Джафар терпеливо подождал, пока я доем, затем подозвал официанта, расплатился долларами, встал и кивком пригласил следовать за ним. Мы вышли из ресторана, пересекли Пятниц­кую и вошли в офис, над входом в который висели вывески на английском и арабском языках. Это было представительство иракской авиакомпании. Араб, сидевший за письменным сто­лом, увидев Джафара, вскочил и вытянулся по стойке «смир­но». Я мысленно оценил хорошую строевую подготовку иракс­ких офицеров. Мой спутник не обратил на него никакого вни­мания и прошел в другое помещение, где за столами сидели еще два араба. Один тут же вскочил, а второй, не вставая, сде­лал приветственный жест. Разговор по-арабски длился минут пять, после чего Джафар попрощался со мной, крепко пожав руку, и ушел.

- Меня зовут Хашим, - приветливо сказал клерк «Иракиэарвэйз». - Сейчас мы вас сфотографируем для загранпаспорта. Все формальности с вашим МИДом мы берем на себя.

- Это будет непросто. Я ведь всего два месяца как уволился из армии и в течение шести лет буду невыездным.

- Не волнуйтесь. Мы готовы заплатить за то, чтобы для вас сделали исключение.
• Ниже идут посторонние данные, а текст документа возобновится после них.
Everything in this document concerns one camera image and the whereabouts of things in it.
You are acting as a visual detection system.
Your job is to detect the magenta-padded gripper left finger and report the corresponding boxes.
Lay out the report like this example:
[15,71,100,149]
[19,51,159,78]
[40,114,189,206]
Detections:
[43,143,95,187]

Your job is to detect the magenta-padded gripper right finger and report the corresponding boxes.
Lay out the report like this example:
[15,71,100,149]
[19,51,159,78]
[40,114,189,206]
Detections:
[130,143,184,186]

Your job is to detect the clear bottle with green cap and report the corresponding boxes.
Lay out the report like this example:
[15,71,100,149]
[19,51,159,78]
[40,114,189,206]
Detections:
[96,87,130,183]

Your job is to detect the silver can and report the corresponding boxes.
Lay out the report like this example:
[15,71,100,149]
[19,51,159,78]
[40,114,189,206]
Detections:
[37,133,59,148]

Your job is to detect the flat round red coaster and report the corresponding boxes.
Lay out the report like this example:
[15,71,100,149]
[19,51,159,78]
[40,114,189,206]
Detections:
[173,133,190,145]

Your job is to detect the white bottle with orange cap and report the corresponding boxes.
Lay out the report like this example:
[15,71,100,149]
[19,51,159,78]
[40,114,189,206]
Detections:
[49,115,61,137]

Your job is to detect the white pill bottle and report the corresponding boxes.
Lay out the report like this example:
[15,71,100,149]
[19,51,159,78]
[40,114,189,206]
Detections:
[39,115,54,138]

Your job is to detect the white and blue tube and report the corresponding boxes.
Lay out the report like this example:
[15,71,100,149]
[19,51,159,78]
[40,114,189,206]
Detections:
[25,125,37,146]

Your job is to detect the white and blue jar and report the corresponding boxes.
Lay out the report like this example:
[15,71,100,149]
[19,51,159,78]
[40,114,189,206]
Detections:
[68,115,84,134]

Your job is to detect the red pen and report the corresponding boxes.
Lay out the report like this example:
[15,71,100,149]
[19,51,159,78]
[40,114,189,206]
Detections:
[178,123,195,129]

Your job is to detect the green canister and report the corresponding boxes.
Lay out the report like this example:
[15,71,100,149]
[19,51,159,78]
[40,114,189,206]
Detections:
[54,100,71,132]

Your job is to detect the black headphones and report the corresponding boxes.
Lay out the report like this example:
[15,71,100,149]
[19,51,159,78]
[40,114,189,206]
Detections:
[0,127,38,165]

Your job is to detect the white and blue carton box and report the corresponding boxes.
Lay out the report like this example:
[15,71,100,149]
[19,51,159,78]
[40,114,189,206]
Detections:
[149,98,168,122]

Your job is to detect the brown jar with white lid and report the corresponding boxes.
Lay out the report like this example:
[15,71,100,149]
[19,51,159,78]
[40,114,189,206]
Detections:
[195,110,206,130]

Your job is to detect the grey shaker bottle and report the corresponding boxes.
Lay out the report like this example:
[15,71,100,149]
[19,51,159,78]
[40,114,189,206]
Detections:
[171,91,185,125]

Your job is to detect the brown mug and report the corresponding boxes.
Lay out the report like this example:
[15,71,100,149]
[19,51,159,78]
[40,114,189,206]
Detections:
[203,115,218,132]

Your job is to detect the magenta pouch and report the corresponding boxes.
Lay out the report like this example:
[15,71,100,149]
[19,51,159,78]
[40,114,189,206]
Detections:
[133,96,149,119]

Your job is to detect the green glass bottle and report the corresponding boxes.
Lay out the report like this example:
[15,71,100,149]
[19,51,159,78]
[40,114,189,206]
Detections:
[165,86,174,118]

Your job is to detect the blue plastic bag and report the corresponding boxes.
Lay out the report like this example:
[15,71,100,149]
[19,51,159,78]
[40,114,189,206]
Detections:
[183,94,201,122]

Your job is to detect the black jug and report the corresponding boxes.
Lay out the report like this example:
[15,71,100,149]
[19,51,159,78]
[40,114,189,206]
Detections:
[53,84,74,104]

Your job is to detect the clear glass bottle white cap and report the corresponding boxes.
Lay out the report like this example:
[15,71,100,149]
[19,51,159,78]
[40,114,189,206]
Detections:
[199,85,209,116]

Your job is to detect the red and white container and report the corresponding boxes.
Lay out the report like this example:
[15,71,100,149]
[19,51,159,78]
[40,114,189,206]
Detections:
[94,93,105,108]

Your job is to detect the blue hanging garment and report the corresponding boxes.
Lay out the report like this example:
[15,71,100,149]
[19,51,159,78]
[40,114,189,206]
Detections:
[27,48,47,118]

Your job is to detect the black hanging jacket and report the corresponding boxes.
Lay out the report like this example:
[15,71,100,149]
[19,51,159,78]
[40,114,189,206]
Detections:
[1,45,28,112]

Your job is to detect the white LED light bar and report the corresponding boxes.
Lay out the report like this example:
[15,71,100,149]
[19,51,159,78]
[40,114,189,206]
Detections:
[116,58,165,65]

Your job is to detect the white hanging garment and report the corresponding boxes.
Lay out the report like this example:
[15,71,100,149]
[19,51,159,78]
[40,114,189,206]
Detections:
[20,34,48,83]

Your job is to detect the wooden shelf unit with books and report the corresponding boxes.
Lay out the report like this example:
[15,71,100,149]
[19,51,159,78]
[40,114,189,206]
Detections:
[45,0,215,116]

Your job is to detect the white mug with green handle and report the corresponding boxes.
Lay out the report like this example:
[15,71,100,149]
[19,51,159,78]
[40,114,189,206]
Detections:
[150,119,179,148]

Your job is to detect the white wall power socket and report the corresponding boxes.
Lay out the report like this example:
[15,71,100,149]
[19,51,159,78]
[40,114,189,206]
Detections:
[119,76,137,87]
До сих пор никаких проблем с МИДом по во­просу об отъезде ваших бывших офицеров у нас не было.

Слово «бывший» резануло слух.. Хашим заметил это.

- Что-нибудь не так? - вежливо спросил он.

- Офицер не может быть бывшим. Он либо есть, либо его нет. Запомните это, если сами носите погоны.

- Запомню, - серьезно и даже с каким-то уважением сказал араб. - Мы сделаем вам паспорт и визу в Сирию. Из Сирии мы пе­реправим вас в Ирак.

 

Наместники богов

Истинная вина Хуссейна, Каддафи и Милошевича перед мировым сообществом не в том, что они установили диктаторские режимы и грубо попирают права человека, а в том, что они не желают принять новый мировой порядок. Американский диктат.

Автор

Я лежал в своей комнате в двухэтажной вилле со странным на­званием «Масбах» и скрипел зубами от боли в позвоночнике.

Спустя месяц после разговора с Джафаром, который оказался офицером иракской военной разведки и работал в Москве на долж­ности помощника военного атташе, меня переправили в Дамаск. Оттуда я переехал в Хомс, где провел неделю в задрипанном гости­ничном номере без кондиционера (благо, жара уже спала), а затем темной ночью на грузовике пересек сирийско-иракскую границу. Путешествие прошло без приключений, и я поселился на вилле «Масбах», где жили еще шесть бывших русских офицеров, два бол­гарина и немец. Я служил в мотопехотной дивизии, отличившейся в войне с Израилем в 1973-м и в войне с США в 1990-м.

После «Бури в пустыне», как американцы назвали свою опера­цию по вышибанию иракской армии из Кувейта, дивизия была сильно ослаблена (личного состава выбита треть), и командир, мой непосредственный начальник, полковник Данун усиленно зани­мался ее укомплектованием. Будучи официально советником Дануна, я фактически выполнял обязанности начальника штаба, место которого было свободно.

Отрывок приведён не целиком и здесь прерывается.